Task to carry out: Set down each line of the data below exactly as it stands, dropping the pictures.

========================================

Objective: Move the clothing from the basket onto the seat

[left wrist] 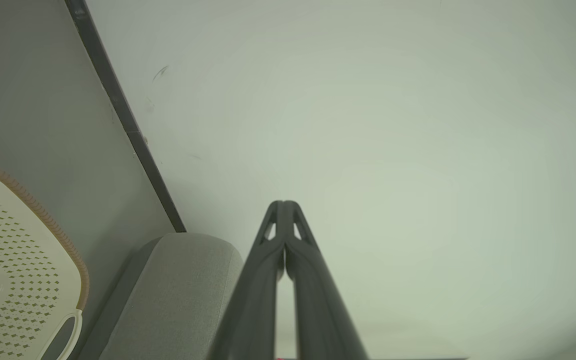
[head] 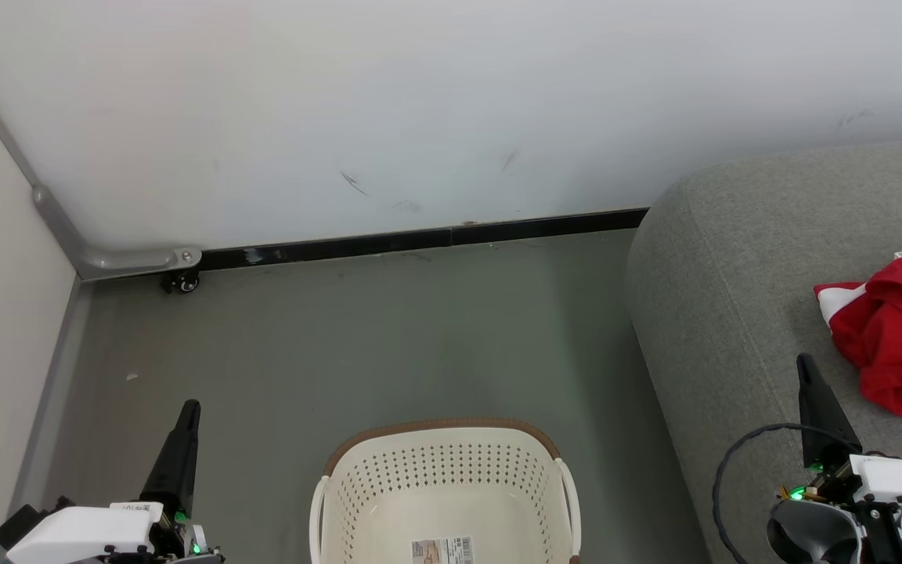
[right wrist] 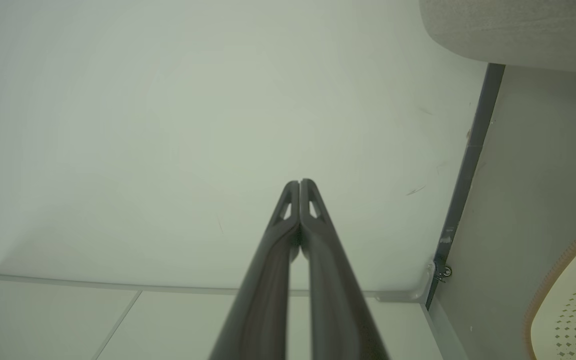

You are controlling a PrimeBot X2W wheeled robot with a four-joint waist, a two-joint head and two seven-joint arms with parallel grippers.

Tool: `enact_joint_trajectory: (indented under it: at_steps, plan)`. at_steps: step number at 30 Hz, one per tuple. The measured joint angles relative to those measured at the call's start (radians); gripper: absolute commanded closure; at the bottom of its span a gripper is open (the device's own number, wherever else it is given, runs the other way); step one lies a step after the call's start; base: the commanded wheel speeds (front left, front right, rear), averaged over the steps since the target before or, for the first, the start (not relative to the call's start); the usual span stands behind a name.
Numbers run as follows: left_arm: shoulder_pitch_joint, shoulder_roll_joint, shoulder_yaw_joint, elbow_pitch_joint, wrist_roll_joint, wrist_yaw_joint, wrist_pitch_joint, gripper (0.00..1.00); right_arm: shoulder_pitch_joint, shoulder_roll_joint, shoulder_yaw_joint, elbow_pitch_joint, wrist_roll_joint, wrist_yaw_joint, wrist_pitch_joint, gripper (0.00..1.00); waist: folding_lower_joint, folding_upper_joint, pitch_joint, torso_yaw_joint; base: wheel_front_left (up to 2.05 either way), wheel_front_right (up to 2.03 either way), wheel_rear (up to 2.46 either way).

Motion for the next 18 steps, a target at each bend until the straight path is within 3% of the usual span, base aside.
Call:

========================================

Your response:
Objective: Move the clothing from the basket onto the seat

[left wrist] 
[head] 
[right wrist] 

You are controlling a PrimeBot X2W wheeled robot with a four-joint waist, a two-joint head and two seven-joint arms with parallel grippers.

Tool: `enact_joint_trajectory: (indented under it: at_steps, plan)`. at_steps: step number at 30 Hz, one per tuple. The measured joint angles relative to those measured at the call's start (radians); gripper: absolute commanded closure; at the bottom of its span a gripper is open (the device's own number, wherever else it is given, runs the other way); step one lies a step after the call's start; base: the commanded wheel speeds (front left, front right, rear), averaged over the steps since the target before or, for the first, the start (not relative to the call's start); the usual span stands behind a name.
Numbers run as follows: left_arm: shoulder_pitch_joint, shoulder_roll_joint, shoulder_yaw_joint, elbow_pitch_joint, wrist_roll_joint, wrist_yaw_joint, wrist_pitch_joint, gripper (0.00..1.00); right_arm: shoulder_pitch_joint, shoulder_roll_joint, shoulder_yaw_joint, elbow_pitch_joint, wrist_roll_joint, wrist_yaw_joint, wrist_pitch_joint, gripper (0.00..1.00); waist: folding_lower_joint, folding_upper_joint, pitch_joint, torso_yaw_joint; base: wheel_front_left (up to 2.05 either way), wheel_front_right (up to 2.03 either way), wheel_rear (up to 2.46 either way).

Motion for the next 18 steps, a target at each bend until the straight path is within 3% of the usual span, base aside.
Call:

Nothing more remains for this exercise.